THE culture of habitual violence by the Nigerian Union of Road Transport Workers members recently spiralled into the Federal Capital Territory when its two factions engaged in a bloody clash over the control of the union and its national headquarters. The decades-long nightmare suffered by South-Westerners in the hands of transport union thugs and their political patrons has arrived in the FCT. Residents, the National Assembly, and other stakeholders should push back now to avoid the ‘agbero’ tyranny that South-Westerners endure.
FCT residents should not be complacent or view the unfolding saga as just another intra-trade union leadership tussle. It is more than that. It follows a template of state-capture, notoriously employed by the two major political parties in the South-West states where they support rival transport union factions, whose members then double as party thugs, and coercive electoral foot soldiers. That nefarious system is coming to Abuja.
The NURTW National President, Tajudeen Baruwa, and the former National Vice-President, Tajudeen Agbede, are vying for control of the union. As usual, apart from litigation, rival suspension and expulsion orders, the union members’ instrument of choice in the contest is violence. During the clash at union’s national headquarters, one person died and several others were injured.
Unfortunately, the police, and the Department of State Services, instead of even-handed and stern law enforcement, have exhibited worrisome partisanship.
The Minister of the FCT, Nyesom Wike, the police and the DSS must rise above politics. They should not allow the unions to afflict residents with the extortionist, violent transport unions the way Lagos and other South-West cities have been traumatised. Already, the FCT is facing other security challenges, including kidnappings, armed robbery, and herdsmen and bandit attacks in its suburbs.
Experience in Lagos shows how the unions break every traffic rule, cause gridlock, extort transporters, and engage in political thuggery, petty crime, and cultism.
In responding to the fracas, security agents arrested and detained Baruwa and 21 others, but curiously left the other rival faction untouched.
Nigeria’s leaders have made the country unsafe by mixing politics with law enforcement. Such behaviour allowed terrorism and banditry to birth and metastasize in the North. In the South-West, it has created a monstrous problem with union enforcers, cultists and land grabbers. In the South-South, criminally-minded militants hijacking the region’s struggle for resource control and aligned with politicians have become non-state potentates perpetually acting above the law.
According to the International Labour Organisation, trade unions are meant to address the needs of workers, and collectively bargain with stakeholders to enhance the lives of their members. But in Nigeria, transport unions specialise in extortion. Membership, payment of dues, charges and tribute are violently enforced.

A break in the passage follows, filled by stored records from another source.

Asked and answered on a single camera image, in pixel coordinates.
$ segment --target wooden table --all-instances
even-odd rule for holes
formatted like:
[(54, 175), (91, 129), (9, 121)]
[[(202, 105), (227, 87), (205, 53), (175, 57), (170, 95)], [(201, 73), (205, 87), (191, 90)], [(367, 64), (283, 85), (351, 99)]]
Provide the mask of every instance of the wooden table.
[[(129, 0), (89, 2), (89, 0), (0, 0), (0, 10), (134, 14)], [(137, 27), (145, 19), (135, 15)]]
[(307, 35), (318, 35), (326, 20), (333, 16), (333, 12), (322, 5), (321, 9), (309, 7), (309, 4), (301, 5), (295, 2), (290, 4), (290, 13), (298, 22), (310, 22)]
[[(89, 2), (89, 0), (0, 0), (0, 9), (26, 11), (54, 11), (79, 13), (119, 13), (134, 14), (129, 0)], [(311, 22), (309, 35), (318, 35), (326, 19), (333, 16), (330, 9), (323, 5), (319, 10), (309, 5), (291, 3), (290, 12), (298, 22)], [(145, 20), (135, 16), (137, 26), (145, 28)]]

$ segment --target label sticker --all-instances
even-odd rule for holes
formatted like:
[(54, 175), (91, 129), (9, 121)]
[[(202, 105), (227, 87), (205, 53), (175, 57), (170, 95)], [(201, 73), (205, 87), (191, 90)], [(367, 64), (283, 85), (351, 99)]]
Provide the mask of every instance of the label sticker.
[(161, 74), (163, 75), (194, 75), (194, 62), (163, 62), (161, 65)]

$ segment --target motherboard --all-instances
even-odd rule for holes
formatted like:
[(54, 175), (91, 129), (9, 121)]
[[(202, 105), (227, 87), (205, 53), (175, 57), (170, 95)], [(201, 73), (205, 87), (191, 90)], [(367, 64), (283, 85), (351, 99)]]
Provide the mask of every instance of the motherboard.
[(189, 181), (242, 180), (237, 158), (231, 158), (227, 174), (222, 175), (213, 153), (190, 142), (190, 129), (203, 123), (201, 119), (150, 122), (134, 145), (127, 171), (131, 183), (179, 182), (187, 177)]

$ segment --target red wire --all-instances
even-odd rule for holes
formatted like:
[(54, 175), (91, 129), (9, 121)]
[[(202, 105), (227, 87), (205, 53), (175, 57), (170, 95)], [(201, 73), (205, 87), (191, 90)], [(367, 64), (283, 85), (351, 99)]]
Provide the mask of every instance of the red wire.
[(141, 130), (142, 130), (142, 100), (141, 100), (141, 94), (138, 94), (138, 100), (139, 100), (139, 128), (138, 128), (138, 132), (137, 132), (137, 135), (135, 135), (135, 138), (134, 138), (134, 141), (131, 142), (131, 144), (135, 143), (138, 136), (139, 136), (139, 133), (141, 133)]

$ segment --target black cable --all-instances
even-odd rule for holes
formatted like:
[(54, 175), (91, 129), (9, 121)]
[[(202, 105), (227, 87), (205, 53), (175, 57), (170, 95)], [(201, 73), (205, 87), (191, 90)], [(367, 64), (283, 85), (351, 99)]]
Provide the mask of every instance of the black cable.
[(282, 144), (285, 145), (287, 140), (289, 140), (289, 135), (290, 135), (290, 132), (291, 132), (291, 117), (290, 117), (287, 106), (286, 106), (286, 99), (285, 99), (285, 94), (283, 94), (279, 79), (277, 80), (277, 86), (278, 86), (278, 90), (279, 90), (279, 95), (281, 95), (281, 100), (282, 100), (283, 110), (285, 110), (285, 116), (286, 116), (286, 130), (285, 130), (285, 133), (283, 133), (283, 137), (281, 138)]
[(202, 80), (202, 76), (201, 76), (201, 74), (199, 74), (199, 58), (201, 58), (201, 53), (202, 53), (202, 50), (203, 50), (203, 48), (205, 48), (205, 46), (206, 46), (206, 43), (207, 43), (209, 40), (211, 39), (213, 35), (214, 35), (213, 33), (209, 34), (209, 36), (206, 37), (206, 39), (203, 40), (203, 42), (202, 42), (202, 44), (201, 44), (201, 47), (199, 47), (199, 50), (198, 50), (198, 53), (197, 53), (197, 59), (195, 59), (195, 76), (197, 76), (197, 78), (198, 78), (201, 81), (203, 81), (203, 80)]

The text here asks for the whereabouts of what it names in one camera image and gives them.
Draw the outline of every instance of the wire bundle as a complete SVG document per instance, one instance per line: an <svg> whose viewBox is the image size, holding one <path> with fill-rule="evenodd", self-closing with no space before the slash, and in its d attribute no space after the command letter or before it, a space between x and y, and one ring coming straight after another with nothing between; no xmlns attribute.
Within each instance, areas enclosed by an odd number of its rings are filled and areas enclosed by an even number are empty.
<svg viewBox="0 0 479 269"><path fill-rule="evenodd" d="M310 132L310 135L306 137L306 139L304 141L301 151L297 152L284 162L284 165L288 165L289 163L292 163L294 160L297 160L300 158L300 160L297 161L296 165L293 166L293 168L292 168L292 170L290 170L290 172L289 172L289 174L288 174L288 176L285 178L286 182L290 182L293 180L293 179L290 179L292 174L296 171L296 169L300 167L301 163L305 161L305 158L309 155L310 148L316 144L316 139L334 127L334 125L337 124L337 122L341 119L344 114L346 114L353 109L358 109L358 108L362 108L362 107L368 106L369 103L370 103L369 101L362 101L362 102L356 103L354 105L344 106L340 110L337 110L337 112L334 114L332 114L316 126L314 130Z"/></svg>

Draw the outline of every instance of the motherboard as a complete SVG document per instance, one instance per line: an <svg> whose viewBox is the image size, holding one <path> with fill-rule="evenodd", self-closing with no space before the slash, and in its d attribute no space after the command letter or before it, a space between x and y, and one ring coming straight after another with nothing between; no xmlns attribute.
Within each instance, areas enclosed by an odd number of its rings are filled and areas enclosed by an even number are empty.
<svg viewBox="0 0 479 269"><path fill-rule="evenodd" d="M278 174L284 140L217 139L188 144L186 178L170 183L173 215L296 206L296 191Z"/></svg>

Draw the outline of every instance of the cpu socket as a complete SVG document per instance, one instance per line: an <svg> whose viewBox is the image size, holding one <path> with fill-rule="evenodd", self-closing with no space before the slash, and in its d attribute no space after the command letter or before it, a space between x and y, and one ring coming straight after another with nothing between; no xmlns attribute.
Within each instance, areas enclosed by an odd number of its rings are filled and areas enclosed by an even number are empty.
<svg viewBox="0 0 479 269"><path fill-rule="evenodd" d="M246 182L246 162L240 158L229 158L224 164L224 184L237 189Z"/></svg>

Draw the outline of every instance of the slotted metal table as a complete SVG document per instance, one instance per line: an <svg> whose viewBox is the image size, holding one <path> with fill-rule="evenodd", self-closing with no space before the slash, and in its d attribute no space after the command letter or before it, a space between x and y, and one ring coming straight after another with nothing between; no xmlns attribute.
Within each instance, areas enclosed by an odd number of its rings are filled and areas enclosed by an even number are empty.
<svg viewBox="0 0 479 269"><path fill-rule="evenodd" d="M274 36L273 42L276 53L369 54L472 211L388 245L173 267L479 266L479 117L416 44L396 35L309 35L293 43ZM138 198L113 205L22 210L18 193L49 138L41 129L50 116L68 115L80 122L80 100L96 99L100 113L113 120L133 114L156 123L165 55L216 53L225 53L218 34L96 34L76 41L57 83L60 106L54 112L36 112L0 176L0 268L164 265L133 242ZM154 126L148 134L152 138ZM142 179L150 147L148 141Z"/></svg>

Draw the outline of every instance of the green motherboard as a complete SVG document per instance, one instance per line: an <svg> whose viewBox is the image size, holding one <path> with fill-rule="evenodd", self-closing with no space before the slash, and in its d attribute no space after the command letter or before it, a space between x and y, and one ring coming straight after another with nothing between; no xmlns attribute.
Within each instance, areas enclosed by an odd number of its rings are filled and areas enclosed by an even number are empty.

Union overlords consider parks, routes, vehicles, and offices as conquered territories for self-enrichment. A report by the International Centre for Investigative Reporting stated that in Lagos, the unions obtain N123 billion annually from commercial vehicles. Their activities are estimated to make average transport fares three times higher.
All over the South-West, violence, killings, and general mayhem are the handmaidens of the unions. Some stockpile weapons, use drugs openly, and mess up public bus stops, and terminals. They must be stopped. Of the 29 unions affiliated to the Nigeria Labour Congress, only the transport unions routinely ambush transport operators and workers on the roads and forcibly collect dues.
The Acting IGP, Kayode Egbetokun, and the FCT police commissioner, Haruna Garba, should not compromise. US federal law enforcement officials have investigated and charged Hunter Biden, a son of the sitting president, with criminal activities. That is the stuff of democracy and societies governed by the rule of law.
Nigerians should join residents to resist the replication of the transport union lawlessness in the FCT. South-West residents, especially in Lagos, should also protest against the ‘agbero’ tyranny and the complicity of the state governments.